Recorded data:
────────────────────────────────────────

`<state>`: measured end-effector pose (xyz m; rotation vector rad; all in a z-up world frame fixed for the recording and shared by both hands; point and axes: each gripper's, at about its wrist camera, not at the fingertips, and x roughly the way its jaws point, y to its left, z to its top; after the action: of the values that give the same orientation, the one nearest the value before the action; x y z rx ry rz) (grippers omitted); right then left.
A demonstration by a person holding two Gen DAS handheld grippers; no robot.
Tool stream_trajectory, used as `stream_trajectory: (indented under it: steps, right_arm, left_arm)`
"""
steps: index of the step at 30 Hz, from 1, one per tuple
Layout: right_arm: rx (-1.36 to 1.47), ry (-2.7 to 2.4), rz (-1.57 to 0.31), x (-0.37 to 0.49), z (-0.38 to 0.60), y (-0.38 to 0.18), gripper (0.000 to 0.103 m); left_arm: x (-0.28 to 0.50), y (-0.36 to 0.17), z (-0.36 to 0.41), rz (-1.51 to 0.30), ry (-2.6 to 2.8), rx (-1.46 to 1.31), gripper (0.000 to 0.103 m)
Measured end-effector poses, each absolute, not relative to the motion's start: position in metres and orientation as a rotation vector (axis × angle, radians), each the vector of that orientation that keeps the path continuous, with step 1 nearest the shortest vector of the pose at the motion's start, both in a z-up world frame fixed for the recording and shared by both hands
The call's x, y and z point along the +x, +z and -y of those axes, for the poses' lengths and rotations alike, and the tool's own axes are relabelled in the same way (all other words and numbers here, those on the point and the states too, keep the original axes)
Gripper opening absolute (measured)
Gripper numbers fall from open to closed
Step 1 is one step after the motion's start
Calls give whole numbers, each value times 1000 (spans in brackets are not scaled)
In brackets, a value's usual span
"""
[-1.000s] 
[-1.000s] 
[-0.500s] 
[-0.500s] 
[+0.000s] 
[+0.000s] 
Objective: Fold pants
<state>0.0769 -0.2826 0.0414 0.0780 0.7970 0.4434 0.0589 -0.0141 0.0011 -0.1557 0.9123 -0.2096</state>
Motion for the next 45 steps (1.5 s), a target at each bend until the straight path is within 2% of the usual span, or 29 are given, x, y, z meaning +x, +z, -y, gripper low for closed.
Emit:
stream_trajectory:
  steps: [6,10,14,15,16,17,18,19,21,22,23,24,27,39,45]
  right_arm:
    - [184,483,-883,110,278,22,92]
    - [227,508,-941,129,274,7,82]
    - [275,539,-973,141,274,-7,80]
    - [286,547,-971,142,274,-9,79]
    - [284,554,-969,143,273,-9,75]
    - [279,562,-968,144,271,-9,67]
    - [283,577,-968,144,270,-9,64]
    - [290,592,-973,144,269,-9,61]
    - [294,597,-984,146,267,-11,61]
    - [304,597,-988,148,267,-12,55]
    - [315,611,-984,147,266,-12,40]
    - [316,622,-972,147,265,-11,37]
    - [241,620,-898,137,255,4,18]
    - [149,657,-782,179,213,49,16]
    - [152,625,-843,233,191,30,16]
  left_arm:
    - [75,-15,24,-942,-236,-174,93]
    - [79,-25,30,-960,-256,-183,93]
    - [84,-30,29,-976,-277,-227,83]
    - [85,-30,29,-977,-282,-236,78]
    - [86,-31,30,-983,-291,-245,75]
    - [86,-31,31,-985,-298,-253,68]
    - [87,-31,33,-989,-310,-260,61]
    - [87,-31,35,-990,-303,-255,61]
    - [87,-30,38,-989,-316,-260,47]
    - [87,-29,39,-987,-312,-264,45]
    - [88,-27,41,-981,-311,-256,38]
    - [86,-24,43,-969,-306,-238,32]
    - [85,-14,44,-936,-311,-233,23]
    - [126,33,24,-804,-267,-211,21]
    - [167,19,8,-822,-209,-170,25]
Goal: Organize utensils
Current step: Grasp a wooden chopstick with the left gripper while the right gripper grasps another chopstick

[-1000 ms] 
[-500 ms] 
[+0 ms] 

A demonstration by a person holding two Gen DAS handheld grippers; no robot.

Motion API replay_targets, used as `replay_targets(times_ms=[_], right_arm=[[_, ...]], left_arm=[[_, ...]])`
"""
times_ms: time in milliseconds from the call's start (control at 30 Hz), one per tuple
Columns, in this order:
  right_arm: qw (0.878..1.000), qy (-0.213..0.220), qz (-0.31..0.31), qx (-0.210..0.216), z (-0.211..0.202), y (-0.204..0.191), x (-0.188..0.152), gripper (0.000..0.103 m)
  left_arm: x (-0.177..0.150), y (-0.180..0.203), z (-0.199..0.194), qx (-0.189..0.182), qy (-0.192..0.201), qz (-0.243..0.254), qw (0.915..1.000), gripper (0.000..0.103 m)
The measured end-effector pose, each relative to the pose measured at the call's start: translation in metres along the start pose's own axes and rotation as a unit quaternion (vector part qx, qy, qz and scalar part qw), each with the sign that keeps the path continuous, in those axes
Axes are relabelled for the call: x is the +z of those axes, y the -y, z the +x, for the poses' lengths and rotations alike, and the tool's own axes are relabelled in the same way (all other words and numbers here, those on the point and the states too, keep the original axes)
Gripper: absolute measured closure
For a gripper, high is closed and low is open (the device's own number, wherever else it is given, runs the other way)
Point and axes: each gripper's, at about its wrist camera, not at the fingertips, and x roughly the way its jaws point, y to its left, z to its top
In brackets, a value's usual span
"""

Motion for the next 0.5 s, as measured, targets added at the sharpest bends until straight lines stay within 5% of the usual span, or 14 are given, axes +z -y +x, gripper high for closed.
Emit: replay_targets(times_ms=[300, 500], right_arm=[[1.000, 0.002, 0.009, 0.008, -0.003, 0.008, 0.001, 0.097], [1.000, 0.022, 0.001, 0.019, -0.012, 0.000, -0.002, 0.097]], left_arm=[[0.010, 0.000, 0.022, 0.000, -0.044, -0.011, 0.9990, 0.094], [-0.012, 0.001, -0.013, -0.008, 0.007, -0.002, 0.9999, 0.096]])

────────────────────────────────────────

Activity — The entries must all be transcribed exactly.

Problem solution —
`<state>`: measured end-effector pose (xyz m; rotation vector rad; all in a z-up world frame fixed for the recording and shared by both hands; point and axes: each gripper's, at about its wrist camera, not at the fingertips, and x roughly the way its jaws point, y to its left, z to its top; after the action: of the values that give the same orientation, the one nearest the value before the action; x y z rx ry rz) (grippers omitted); right then left.
A demonstration by a person holding two Gen DAS handheld grippers; no robot.
Tool stream_trajectory, used as `stream_trajectory: (indented under it: steps, right_arm, left_arm)`
"""
steps: index of the step at 30 Hz, from 1, one per tuple
Layout: right_arm: rx (-1.36 to 1.47), ry (-2.7 to 2.4), rz (-1.57 to 0.31), x (-0.37 to 0.49), z (-0.38 to 0.60), y (-0.38 to 0.18), gripper (0.000 to 0.103 m); left_arm: x (-0.28 to 0.50), y (-0.36 to 0.17), z (-0.36 to 0.41), rz (-1.51 to 0.30), ry (-2.6 to 2.8), rx (-1.46 to 1.31), gripper (0.000 to 0.103 m)
Measured end-effector poses, each absolute, not relative to the motion's start: position in metres and orientation as a rotation vector (axis × angle, radians), each the vector of that orientation that keeps the path continuous, with step 1 nearest the shortest vector of the pose at the motion's start, both in a z-up world frame fixed for the recording and shared by both hands
The call's x, y and z point along the +x, +z and -y of those axes, for the poses' lengths and rotations alike, and the tool's own axes are relabelled in the same way (all other words and numbers here, those on the point and the states too, keep the original axes)
Gripper opening absolute (measured)
Gripper numbers fall from open to closed
Step 1 is one step after the motion's start
Calls give whole numbers, each value times 1000 (spans in brackets are not scaled)
In brackets, a value's usual span
"""
[-1.000s] 
[-1.000s] 
[-0.500s] 
[-0.500s] 
[+0.000s] 
[+0.000s] 
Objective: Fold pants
<state>0.0769 -0.2826 0.0414 0.0780 0.7970 0.4434 0.0589 -0.0141 0.0011 -0.1557 0.9123 -0.2096</state>
Motion for the next 45 steps (1.5 s), a target at each bend until the straight path is within 2% of the usual span, or 29 are given, x, y, z meaning +x, +z, -y, gripper low for closed.
Emit:
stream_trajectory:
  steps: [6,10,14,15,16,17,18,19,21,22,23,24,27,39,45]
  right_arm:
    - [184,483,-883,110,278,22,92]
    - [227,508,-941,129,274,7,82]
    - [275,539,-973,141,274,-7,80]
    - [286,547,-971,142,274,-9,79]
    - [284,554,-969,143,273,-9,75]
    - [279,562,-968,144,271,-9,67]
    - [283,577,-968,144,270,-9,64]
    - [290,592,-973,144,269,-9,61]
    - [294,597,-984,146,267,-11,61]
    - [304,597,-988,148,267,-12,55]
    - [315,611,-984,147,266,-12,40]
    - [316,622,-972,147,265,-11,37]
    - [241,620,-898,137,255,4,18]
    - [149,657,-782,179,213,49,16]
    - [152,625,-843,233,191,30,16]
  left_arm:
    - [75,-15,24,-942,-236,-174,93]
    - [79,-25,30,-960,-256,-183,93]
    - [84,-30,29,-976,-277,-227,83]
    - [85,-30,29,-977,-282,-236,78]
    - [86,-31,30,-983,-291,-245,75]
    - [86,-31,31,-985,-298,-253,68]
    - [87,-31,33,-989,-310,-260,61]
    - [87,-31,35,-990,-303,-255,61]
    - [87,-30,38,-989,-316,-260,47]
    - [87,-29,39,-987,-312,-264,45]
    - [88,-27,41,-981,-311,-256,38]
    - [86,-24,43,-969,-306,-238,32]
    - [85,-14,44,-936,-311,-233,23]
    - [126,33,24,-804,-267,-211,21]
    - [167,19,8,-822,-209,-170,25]
Goal: Organize utensils
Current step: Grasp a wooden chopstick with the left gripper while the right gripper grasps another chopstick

[-1000 ms] 
[-500 ms] 
[+0 ms] 

A demonstration by a person holding two Gen DAS handheld grippers; no robot.

Motion API replay_targets, used as `replay_targets(times_ms=[_], right_arm=[[_, ...]], left_arm=[[_, ...]])`
"""
times_ms: time in milliseconds from the call's start (control at 30 Hz), one per tuple
Columns, in this order:
  right_arm: qw (0.878..1.000), qy (-0.213..0.220), qz (-0.31..0.31), qx (-0.210..0.216), z (-0.211..0.202), y (-0.204..0.191), x (-0.188..0.152), gripper (0.000..0.103 m)
  left_arm: x (-0.177..0.150), y (-0.180..0.203), z (-0.199..0.194), qx (-0.189..0.182), qy (-0.192..0.201), qz (-0.243..0.254), qw (0.915..1.000), gripper (0.000..0.103 m)
The measured end-effector pose, each relative to the pose measured at the call's start: translation in metres along the start pose's own axes and rotation as a unit quaternion (vector part qx, qy, qz and scalar part qw), each with the sign that keeps the path continuous, in those axes
Axes are relabelled for the call: x is the +z of those axes, y the -y, z the +x, for the poses' lengths and rotations alike, and the tool's own axes are relabelled in the same way (all other words and numbers here, those on the point and the states too, keep the original axes)
Gripper: absolute measured closure
For a gripper, high is closed and low is open (the device's own number, wherever else it is given, runs the other way)
Point and axes: each gripper's, at about its wrist camera, not at the fingertips, and x roughly the way its jaws point, y to its left, z to its top
In brackets, a value's usual span
"""

Motion for the next 0.5 s, as measured, targets added at the sharpest bends until straight lines stay within 5% of the usual span, or 14 are given, axes +z -y +x, gripper high for closed.
Emit: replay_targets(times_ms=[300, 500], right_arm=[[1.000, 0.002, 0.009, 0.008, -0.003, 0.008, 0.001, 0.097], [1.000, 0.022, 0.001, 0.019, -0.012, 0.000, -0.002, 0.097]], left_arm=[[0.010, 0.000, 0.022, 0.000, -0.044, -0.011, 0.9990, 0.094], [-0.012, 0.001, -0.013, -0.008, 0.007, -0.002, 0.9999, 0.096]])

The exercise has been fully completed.